### Your task
Read the listing below and copy out each line where the word "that" occurs.

____________________

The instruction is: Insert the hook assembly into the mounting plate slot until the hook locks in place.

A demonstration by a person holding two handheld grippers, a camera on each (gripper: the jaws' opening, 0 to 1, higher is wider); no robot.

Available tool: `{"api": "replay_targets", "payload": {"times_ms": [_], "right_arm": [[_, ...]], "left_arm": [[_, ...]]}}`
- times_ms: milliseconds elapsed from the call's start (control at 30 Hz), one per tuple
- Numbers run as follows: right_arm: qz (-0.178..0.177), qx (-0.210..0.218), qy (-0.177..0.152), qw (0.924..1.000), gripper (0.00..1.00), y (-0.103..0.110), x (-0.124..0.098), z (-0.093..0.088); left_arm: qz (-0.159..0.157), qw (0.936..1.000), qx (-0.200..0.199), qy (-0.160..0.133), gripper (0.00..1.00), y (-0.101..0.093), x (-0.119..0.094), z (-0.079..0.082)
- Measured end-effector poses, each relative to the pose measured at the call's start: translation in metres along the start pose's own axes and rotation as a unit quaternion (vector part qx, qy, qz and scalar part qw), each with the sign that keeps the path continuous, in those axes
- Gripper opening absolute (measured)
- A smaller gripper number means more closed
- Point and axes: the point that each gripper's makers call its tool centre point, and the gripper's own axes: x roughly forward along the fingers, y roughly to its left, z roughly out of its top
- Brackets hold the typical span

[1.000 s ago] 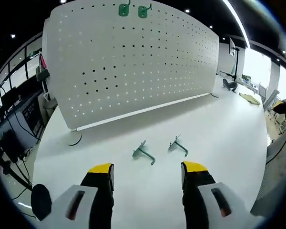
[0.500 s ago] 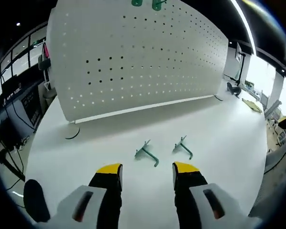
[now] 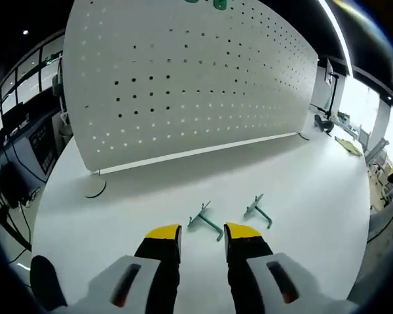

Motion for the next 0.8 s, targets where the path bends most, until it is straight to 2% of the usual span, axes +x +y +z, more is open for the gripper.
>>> {"api": "replay_targets", "payload": {"times_ms": [167,300,400,467,633,800], "right_arm": [[-0.004,0.000,0.000,1.0000,0.42,-0.003,-0.002,0.000],[-0.007,-0.001,0.003,1.0000,0.42,-0.005,-0.003,-0.001],[-0.008,0.002,0.003,1.0000,0.42,-0.006,-0.003,-0.002],[-0.007,0.002,0.004,1.0000,0.42,-0.005,-0.002,-0.002],[-0.006,-0.003,0.012,0.9999,0.42,-0.005,-0.001,-0.005],[-0.006,-0.001,0.015,0.9999,0.42,-0.005,-0.001,-0.007]], "left_arm": [[0.003,0.9999,0.012,0.003,0.23,0.001,0.004,0.001],[0.024,0.9994,0.025,0.009,0.12,0.006,0.005,-0.001],[0.019,0.9990,0.040,0.007,0.14,0.005,0.008,0.000],[0.017,0.9989,0.040,0.016,0.15,0.004,0.010,-0.002],[0.013,0.9988,0.043,0.017,0.12,0.000,0.009,-0.003],[0.010,0.9981,0.055,0.024,0.14,-0.004,0.012,-0.005]]}}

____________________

### Problem solution
- Measured end-effector poses, each relative to the pose measured at the call's start: translation in metres along the start pose's own axes and rotation as a unit quaternion (vector part qx, qy, qz and scalar part qw), each with the sign that keeps the path continuous, in those axes
- Point and axes: the point that each gripper's makers call its tool centre point, and the gripper's own axes: x roughly forward along the fingers, y roughly to its left, z roughly out of its top

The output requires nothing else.